_ASSIGNMENT:_
Look through the records and copy each line with the string "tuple" in it.

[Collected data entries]
□ □ □ □

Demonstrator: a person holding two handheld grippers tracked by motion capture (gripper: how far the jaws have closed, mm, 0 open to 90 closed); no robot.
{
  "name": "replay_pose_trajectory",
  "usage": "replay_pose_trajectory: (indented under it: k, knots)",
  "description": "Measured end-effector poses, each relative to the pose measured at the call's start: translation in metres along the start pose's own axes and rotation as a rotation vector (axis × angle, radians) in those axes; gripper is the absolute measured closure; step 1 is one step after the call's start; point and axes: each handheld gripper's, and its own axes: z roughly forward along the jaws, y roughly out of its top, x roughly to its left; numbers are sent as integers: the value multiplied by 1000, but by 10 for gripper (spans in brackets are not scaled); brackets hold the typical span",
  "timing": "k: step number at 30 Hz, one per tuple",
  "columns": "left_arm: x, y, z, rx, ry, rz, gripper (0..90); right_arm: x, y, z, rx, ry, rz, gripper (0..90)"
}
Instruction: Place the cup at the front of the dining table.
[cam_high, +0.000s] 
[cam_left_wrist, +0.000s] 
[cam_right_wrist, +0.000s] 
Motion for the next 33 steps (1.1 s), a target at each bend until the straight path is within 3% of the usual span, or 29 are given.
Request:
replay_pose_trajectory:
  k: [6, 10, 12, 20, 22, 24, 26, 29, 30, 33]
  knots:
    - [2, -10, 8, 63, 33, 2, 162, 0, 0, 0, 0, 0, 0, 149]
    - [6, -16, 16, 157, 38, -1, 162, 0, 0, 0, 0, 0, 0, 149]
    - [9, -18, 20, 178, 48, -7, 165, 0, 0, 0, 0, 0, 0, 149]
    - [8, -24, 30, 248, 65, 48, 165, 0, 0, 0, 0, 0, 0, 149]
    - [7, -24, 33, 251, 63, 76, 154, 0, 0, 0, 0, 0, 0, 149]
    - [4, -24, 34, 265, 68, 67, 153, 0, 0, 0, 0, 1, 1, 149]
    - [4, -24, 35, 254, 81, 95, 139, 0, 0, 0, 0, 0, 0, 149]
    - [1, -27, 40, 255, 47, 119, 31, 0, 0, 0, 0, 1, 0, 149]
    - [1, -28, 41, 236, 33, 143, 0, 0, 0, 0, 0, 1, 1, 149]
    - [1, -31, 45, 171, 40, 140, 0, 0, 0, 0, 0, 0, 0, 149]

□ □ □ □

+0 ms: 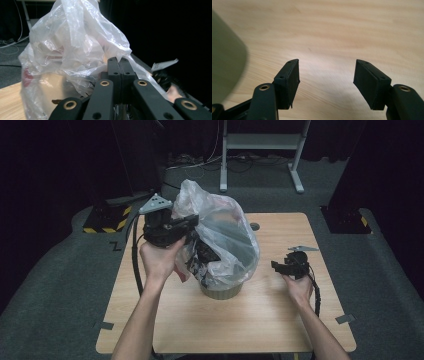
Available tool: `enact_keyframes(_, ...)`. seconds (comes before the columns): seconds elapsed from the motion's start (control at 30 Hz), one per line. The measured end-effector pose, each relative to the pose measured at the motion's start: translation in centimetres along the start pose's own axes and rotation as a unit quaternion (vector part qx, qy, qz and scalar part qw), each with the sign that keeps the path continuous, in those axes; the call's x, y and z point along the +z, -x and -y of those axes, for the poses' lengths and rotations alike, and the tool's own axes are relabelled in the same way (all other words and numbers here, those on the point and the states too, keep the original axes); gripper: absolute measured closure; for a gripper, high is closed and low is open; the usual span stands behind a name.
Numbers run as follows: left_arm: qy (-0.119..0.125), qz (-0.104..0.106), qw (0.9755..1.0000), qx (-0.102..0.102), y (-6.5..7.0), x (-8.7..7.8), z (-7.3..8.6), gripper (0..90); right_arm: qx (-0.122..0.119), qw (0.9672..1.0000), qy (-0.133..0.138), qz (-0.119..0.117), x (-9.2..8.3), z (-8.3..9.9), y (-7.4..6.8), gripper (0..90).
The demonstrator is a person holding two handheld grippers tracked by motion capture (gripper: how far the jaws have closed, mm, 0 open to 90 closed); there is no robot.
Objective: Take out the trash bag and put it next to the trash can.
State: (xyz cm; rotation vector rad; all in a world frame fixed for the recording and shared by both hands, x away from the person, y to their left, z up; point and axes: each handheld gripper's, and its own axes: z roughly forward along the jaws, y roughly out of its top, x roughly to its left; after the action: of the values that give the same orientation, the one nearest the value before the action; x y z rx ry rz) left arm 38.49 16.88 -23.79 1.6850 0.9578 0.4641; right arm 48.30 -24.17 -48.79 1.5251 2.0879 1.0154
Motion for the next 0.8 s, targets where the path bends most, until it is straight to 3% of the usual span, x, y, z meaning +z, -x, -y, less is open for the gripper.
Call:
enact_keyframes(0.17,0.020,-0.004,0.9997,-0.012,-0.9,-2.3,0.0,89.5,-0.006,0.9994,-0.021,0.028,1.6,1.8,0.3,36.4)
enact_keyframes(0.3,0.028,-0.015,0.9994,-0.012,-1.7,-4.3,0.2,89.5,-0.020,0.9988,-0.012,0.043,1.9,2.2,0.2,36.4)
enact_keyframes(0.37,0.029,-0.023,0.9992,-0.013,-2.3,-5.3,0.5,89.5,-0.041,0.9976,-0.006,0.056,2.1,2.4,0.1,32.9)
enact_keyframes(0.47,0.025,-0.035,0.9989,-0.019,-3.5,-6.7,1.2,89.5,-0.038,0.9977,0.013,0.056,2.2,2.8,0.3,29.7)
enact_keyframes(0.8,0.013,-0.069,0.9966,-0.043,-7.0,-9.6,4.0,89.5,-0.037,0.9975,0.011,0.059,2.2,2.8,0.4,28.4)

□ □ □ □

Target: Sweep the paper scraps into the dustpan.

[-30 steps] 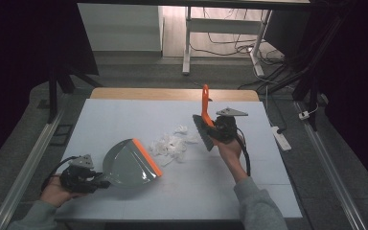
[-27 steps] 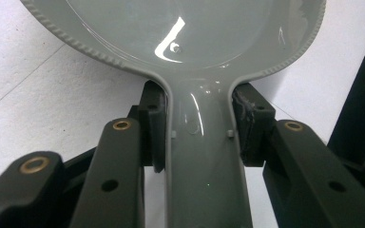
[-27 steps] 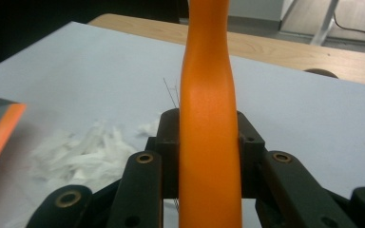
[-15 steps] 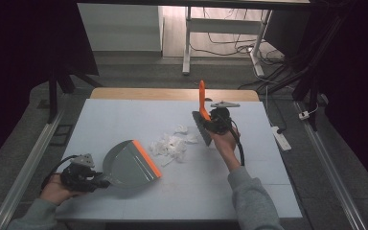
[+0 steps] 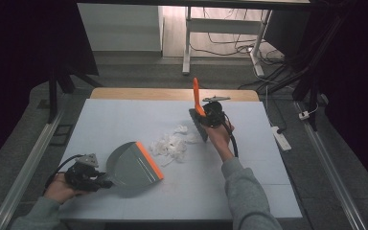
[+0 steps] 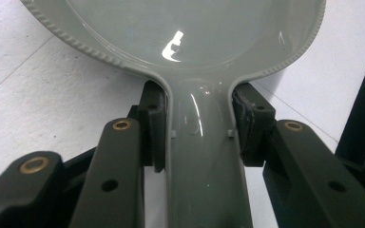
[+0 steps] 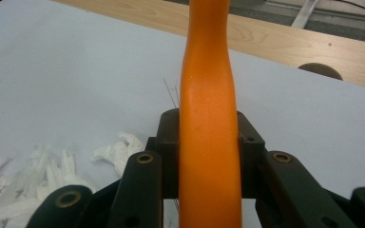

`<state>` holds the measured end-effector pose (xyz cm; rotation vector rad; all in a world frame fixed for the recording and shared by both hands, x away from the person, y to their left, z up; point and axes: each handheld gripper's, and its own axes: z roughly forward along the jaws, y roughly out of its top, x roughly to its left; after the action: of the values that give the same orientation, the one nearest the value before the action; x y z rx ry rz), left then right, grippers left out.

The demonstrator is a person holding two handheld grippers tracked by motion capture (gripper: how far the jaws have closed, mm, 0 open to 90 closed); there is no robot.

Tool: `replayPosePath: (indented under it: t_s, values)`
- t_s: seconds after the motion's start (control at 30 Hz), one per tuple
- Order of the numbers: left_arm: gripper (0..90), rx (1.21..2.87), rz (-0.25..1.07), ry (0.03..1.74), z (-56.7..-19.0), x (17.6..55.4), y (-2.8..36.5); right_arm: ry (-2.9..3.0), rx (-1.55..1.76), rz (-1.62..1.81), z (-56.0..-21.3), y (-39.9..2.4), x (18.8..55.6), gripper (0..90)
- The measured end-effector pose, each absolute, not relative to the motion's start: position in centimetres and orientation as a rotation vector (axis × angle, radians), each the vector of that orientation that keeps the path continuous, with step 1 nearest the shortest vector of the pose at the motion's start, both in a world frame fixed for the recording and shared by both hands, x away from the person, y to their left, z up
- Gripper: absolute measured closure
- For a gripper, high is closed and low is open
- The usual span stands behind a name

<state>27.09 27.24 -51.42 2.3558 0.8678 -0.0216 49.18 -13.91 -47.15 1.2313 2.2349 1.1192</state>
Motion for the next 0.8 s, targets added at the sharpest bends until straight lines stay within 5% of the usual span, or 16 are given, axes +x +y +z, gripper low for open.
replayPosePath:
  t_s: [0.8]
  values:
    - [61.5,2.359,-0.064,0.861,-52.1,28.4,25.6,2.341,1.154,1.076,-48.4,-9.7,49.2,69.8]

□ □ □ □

_TASK ANSWER:_
  "timing": "k: step number at 30 Hz, one per tuple",
- t_s: seconds after the motion's start (control at 30 Hz), one per tuple

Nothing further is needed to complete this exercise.